MnO 2 Nanoflowers and Reduced Graphene Oxide 3D Composites for Ultrahigh‐Energy‐Density Asymmetric Supercapacitors

Uniform MnO 2 nanoflowers and a reduced graphene oxide (rGO) 3D nanostructure composite are synthesized on Ni foam using a two‐step electrodeposition and hydrothermal method. The surface morphology and composition of the 3D nanostructure hybrid are intensively analyzed. MnO 2 /rGO/Ni is tested using a typical three‐electrode system for potential use as a supercapacitor electrode. The hybrid electrode has a high areal specific capacitance. An asymmetric supercapacitor (ASC) device is assembled and characterized using MnO 2 /rGO/Ni as the positive electrode and rGO/Ni as the negative electrode to further evaluate the electrochemical capability of the hybrids.

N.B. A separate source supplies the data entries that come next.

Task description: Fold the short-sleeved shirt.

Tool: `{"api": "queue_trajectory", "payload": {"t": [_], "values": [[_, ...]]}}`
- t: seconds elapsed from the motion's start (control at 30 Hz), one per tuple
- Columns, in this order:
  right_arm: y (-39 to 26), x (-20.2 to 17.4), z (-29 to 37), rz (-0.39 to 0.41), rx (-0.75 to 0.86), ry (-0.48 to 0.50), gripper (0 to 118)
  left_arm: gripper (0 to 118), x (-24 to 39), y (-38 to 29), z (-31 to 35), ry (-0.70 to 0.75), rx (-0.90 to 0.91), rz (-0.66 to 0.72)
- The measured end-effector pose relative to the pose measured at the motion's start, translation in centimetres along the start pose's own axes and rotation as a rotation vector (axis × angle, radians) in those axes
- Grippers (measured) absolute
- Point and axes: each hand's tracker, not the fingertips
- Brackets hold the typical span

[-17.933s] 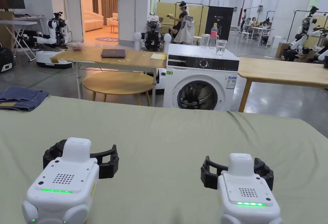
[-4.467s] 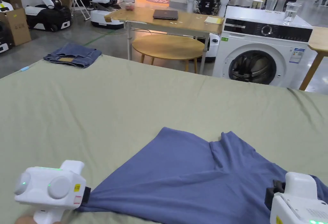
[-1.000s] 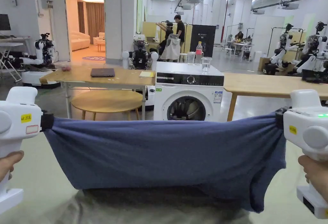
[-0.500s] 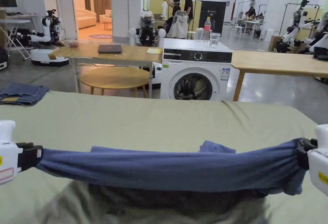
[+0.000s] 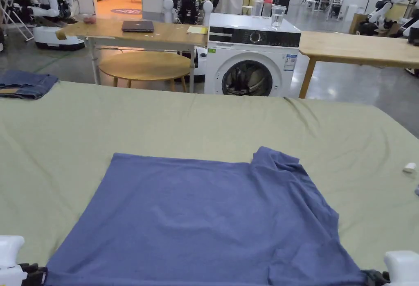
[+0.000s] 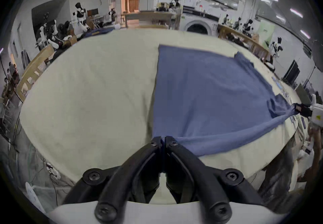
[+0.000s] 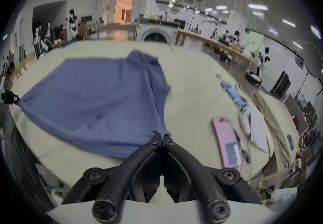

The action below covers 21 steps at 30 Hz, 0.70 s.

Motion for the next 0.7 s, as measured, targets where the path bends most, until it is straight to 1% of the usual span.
{"api": "queue_trajectory", "payload": {"t": [0.03, 0.07, 0.17, 0.23, 0.33, 0.37, 0.4, 0.43, 0.47, 0.5, 0.57, 0.6, 0.67, 0.7], "values": [[-0.6, 0.1, -1.0, 0.011, -0.036, 0.011, 0, 0, -0.1, -0.2, -0.6, 0.003, -0.022, -0.003], [-1.2, 0.3, -1.9, 0.006, -0.067, 0.013, 0, 0, 0.7, -0.5, -0.6, 0.005, -0.036, -0.006], [-2.3, 1.0, -4.1, -0.019, -0.138, 0.036, 0, 0, 0.6, -0.9, -2.1, -0.001, -0.083, -0.004], [-2.7, 1.3, -5.1, -0.028, -0.149, 0.057, 0, 0, 1.1, -1.1, -2.6, 0.000, -0.119, -0.014], [-2.7, 1.4, -5.7, -0.032, -0.144, 0.058, 2, 0, 1.2, -1.2, -3.3, 0.008, -0.114, -0.027], [-2.4, 1.4, -5.7, -0.032, -0.143, 0.055, 8, 0, 1.3, -1.1, -3.2, 0.011, -0.116, -0.027], [-2.1, 0.7, -5.0, -0.028, -0.140, 0.042, 19, 0, 1.5, -0.9, -3.1, 0.015, -0.116, -0.028], [-1.7, 0.5, -4.8, -0.008, -0.132, -0.006, 33, 0, 1.8, -0.6, -2.9, 0.020, -0.121, -0.030], [-1.2, 0.4, -4.4, 0.004, -0.121, -0.026, 51, 6, 2.3, -0.1, -2.2, 0.031, -0.122, -0.032], [-0.5, 0.4, -4.0, -0.001, -0.101, -0.031, 57, 14, 2.7, 0.3, -1.8, 0.039, -0.115, -0.035], [1.4, -0.3, -1.9, -0.021, -0.044, -0.024, 57, 26, 3.6, 1.4, -0.9, 0.071, -0.057, -0.044], [2.4, -0.6, -1.3, -0.037, -0.012, -0.025, 57, 30, 4.1, 2.2, 0.0, 0.061, -0.007, -0.058], [4.3, -1.4, -0.1, -0.066, 0.066, -0.038, 57, 32, 5.3, 3.6, 1.2, 0.052, 0.092, -0.071], [5.2, -2.0, 0.4, -0.078, 0.117, -0.028, 57, 32, 6.1, 4.3, 1.8, 0.044, 0.151, -0.077]]}}
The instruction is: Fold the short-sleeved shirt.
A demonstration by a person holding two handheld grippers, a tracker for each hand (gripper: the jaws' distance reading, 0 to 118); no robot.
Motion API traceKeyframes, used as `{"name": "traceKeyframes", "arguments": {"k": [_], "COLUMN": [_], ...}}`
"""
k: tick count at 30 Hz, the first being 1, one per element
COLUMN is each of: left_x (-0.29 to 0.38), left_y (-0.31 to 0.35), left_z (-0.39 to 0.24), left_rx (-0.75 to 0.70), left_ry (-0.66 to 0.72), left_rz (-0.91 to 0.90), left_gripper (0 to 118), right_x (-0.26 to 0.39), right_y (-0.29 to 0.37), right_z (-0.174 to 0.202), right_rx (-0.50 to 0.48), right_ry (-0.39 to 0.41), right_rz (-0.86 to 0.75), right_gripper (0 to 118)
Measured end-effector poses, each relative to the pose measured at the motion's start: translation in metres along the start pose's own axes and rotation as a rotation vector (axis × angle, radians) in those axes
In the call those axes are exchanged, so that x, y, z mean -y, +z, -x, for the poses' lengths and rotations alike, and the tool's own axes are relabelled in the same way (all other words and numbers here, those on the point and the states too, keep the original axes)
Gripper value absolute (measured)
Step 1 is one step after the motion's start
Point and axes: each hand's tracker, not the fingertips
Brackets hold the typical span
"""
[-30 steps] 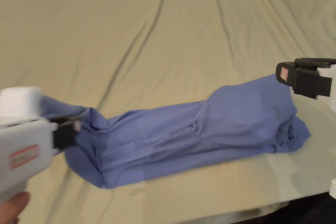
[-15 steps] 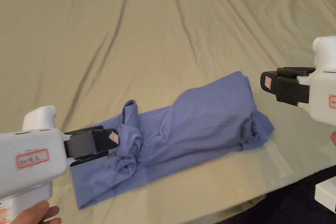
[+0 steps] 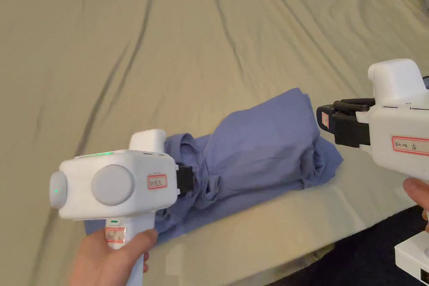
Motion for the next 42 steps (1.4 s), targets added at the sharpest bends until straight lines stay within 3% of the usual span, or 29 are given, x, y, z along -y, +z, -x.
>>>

Electrochemical characterizations indicate that the ASC device can be cycled reversibly between 0 V and 2.0 V in 1  m Na 2 SO 4 aqueous electrolyte. The maximum areal specific capacitance of 760.1 mF cm −2 (1266.83 F g −1 ) and the maximum ultrahigh energy density of 150.45 Wh kg −1 are obtained, demonstrating the potential for use as binder‐free electrodes in pseudocapacitors.